What is needed is an exact copy of the lines in the listing below, from the one with "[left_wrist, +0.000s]" up to and including the one with "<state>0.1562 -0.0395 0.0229", with no other lines.

⁂

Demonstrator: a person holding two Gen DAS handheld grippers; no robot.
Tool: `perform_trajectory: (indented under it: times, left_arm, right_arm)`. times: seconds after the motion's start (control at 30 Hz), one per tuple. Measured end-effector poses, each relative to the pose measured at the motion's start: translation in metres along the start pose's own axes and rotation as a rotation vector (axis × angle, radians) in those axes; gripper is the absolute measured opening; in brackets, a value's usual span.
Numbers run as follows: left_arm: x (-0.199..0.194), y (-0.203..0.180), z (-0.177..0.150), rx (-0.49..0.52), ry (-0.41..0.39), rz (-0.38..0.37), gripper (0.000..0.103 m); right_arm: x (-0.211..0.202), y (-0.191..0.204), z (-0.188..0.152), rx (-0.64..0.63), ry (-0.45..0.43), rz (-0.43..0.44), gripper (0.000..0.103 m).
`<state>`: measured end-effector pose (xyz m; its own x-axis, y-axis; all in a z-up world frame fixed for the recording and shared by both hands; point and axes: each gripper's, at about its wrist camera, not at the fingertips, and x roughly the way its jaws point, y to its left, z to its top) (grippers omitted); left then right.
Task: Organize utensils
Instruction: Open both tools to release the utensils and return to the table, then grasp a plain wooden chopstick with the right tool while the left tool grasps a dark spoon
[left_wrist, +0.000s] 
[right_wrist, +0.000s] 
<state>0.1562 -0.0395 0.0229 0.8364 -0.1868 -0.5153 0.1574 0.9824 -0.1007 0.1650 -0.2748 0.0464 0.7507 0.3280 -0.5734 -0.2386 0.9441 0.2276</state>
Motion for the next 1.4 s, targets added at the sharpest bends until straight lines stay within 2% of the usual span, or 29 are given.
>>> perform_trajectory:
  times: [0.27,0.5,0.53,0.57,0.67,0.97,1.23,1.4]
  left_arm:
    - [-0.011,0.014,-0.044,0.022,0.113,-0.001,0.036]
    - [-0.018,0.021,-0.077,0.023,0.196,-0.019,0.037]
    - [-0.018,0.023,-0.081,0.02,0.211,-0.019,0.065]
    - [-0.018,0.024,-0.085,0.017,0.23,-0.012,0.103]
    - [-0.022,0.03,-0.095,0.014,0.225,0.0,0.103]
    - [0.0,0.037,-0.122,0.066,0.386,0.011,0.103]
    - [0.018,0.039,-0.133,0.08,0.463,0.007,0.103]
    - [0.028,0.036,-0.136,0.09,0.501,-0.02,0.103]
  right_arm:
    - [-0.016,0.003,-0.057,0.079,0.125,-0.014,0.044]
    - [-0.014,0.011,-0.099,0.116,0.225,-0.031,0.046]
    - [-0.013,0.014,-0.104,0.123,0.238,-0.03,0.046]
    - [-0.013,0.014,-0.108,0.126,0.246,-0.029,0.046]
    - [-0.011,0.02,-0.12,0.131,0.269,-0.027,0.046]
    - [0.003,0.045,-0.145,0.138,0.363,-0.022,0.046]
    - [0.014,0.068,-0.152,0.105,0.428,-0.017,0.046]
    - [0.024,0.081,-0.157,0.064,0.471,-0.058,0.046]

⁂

> [Reply]
[left_wrist, +0.000s] 
[right_wrist, +0.000s] 
<state>0.1562 -0.0395 0.0229 0.8364 -0.1868 -0.5153 0.1574 0.9824 -0.1007 0.1650 -0.2748 0.0464 0.7507 0.3280 -0.5734 -0.2386 0.9441 0.2276</state>

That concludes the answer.